第446回 < インバウンド訪日外国人入国数の記録更新について >

2025年6月の訪日外国人旅行者数が337万人を超え、2025年の半年で2151万人超と過去最速で2000万人を突破したというニュースがありました。今年はついに年間4000万人を超える勢いです。コロナ前の2018年、2019年に3000万人超を記録したインバウンド訪日外国人ですが、コロナ後に本格的な回復が始まった2023年は2500万人に留まり、2024年に2019年を超える3600万人を記録しました。コロナの影響のあった2020年から2023年を除けば、年率15%程度の伸び率を記録しています。
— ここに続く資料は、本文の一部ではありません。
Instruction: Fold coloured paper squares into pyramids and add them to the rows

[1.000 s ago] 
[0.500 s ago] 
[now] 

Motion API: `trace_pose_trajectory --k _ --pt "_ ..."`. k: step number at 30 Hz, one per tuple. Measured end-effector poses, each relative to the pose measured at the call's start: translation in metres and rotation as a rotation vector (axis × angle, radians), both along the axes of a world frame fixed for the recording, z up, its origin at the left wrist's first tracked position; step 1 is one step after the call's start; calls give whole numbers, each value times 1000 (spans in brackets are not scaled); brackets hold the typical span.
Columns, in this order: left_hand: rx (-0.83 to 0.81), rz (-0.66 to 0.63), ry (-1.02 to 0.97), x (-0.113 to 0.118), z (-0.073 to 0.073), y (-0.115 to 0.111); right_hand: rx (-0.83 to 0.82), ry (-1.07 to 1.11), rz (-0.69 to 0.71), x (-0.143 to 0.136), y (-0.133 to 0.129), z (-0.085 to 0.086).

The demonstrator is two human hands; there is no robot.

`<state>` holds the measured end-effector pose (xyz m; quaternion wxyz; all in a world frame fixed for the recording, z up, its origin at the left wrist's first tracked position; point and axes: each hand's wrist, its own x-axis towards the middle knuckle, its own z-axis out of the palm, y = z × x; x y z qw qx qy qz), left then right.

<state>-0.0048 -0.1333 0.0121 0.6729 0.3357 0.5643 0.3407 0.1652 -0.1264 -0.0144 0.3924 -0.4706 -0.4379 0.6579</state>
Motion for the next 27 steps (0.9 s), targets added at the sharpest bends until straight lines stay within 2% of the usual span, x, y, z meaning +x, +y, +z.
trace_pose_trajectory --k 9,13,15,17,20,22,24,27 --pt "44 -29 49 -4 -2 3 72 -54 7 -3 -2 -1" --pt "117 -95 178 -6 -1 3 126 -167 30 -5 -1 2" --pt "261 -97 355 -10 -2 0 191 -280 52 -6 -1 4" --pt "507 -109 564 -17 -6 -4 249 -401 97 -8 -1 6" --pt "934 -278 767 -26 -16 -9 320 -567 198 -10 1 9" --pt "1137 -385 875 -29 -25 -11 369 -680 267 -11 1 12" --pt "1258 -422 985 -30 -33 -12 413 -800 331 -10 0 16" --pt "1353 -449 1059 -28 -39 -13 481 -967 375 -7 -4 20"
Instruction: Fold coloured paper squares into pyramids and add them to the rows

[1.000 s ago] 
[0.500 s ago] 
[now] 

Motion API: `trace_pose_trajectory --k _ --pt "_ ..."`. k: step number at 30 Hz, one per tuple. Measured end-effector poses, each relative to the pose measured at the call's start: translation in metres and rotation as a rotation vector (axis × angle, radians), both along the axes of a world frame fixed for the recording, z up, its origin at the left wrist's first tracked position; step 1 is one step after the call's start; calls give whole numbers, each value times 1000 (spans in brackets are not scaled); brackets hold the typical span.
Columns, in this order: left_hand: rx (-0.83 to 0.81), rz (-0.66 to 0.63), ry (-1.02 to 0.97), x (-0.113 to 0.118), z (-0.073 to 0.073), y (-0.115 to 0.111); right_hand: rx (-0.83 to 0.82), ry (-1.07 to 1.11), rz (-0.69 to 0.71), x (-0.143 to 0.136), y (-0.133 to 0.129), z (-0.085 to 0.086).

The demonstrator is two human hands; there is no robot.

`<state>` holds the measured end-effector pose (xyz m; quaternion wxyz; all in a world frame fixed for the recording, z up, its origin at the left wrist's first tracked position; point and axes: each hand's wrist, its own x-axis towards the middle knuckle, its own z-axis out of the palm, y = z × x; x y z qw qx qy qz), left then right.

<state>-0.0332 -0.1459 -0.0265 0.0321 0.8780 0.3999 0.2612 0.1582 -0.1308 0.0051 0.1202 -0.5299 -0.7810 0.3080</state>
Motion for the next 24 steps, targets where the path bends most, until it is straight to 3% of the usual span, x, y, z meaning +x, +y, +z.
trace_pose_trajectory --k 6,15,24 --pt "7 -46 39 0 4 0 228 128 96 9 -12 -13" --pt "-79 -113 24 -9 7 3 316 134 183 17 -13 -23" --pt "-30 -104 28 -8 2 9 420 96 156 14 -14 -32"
本コラムでは2015年と2018年にインバウンドの状況について取り上げたことがあります。当時、2017年に4100万人観光客数を記録した英国のインバウンド数を日本が抜き去り、イタリアに迫るのではないかと予測しましたが、いよいよその状況に近づきつつあるようです。一方、イタリアで問題になっていた「オーバーツーリズム」が日本でも問題になっているように見受けられます。特定の観光地に海外からの観光客が過度に集中し、地元住民の生活環境が悪化する状況です。特に、京都、鎌倉、日光などでこの問題が取り上げられているように思います。
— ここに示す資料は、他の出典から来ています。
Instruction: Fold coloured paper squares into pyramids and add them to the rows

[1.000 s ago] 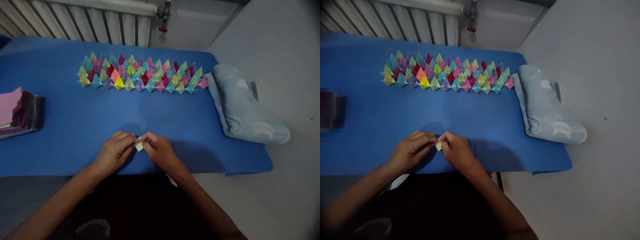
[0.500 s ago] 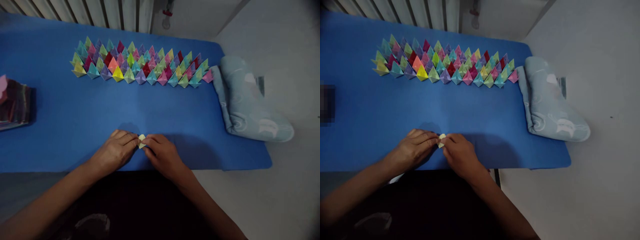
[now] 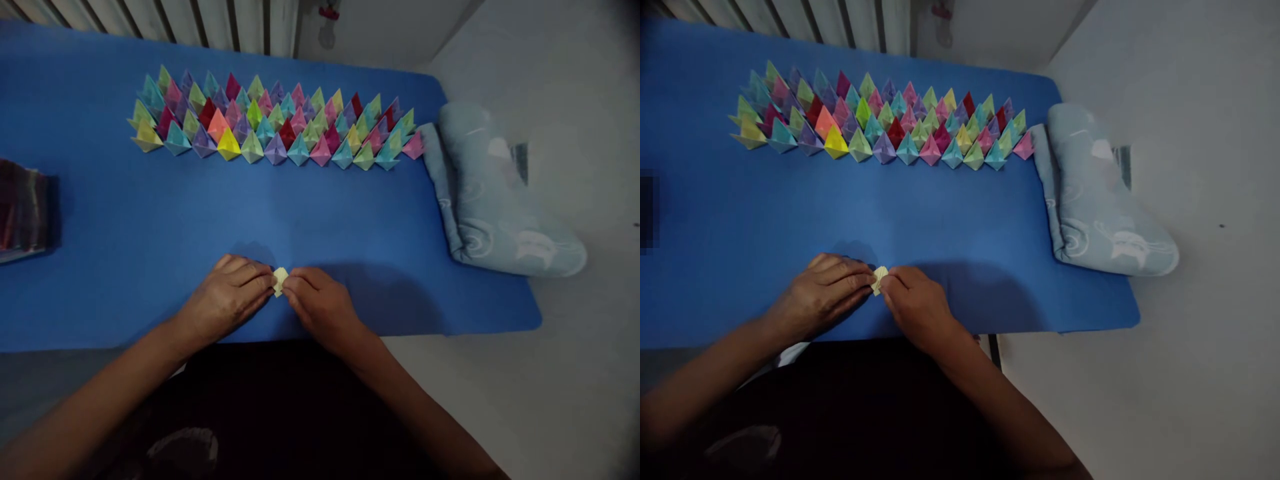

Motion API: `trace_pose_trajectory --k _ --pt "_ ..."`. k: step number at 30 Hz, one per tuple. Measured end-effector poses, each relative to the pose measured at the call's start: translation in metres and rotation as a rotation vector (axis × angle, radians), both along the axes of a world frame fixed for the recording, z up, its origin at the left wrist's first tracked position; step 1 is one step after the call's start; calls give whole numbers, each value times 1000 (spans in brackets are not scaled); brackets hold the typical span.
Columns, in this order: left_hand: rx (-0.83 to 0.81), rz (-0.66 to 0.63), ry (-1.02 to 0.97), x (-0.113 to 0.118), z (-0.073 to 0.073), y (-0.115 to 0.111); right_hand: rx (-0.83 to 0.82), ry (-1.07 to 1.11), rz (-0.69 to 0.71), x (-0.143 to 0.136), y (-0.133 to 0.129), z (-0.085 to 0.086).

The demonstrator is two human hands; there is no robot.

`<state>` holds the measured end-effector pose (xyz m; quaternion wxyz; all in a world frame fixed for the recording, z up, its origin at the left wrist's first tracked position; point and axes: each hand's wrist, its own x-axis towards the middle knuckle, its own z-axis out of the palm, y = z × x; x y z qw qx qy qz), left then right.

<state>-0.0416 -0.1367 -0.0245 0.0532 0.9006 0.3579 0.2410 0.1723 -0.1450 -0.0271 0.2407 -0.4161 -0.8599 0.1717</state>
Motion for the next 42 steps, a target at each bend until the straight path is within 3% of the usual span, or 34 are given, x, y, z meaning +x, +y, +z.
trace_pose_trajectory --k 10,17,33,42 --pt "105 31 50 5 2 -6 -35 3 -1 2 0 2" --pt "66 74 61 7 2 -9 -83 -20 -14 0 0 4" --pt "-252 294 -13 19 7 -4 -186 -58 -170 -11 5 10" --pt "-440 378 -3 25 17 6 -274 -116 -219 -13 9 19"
しかし、日本にはまだまだ多くの観光資源があり、外国人観光客があまり訪れていない場所もたくさんあります。東京都ひとつとっても、大島、三宅島、八丈島、あるいは小笠原諸島に代表される島しょ部があり、観光客が十分認知しているとは言えないと思います。また、高尾山をはじめ、御岳山など豊かな自然の中で登山、ハイキングを楽しむことが出来る場所も東京都にあります。
東京オリンピックや大阪・関西万博開催等の勢いを借りて高い成長を続けるインバウンドですが、東京都をはじめとする地域のポテンシャルを考えれば、日本、東京におけるインバウンドは一過性のものではなく、イタリア、フランスのような観光立国になることにあまり違和感はないように思います。オーバーツーリズムの問題を回避しつつ、魅力のある様々な都市、地域に観光客を導くためには、効率の良い交通インフラ、宿泊施設の整備が必須です。高齢化が進む日本で、このようなインフラを整備していくことが次の大きなチャレンジかと思います。政府も東京都も空飛ぶクルマの実装化や魅力ある地域における宿泊施設の増設を後押ししているようです。私たちも、民間企業やベンチャーが知恵を出し合って今後50年続く日本の観光立国化を進めている中、投資事業を通じてこの流れをサポートしていきたいと考えています。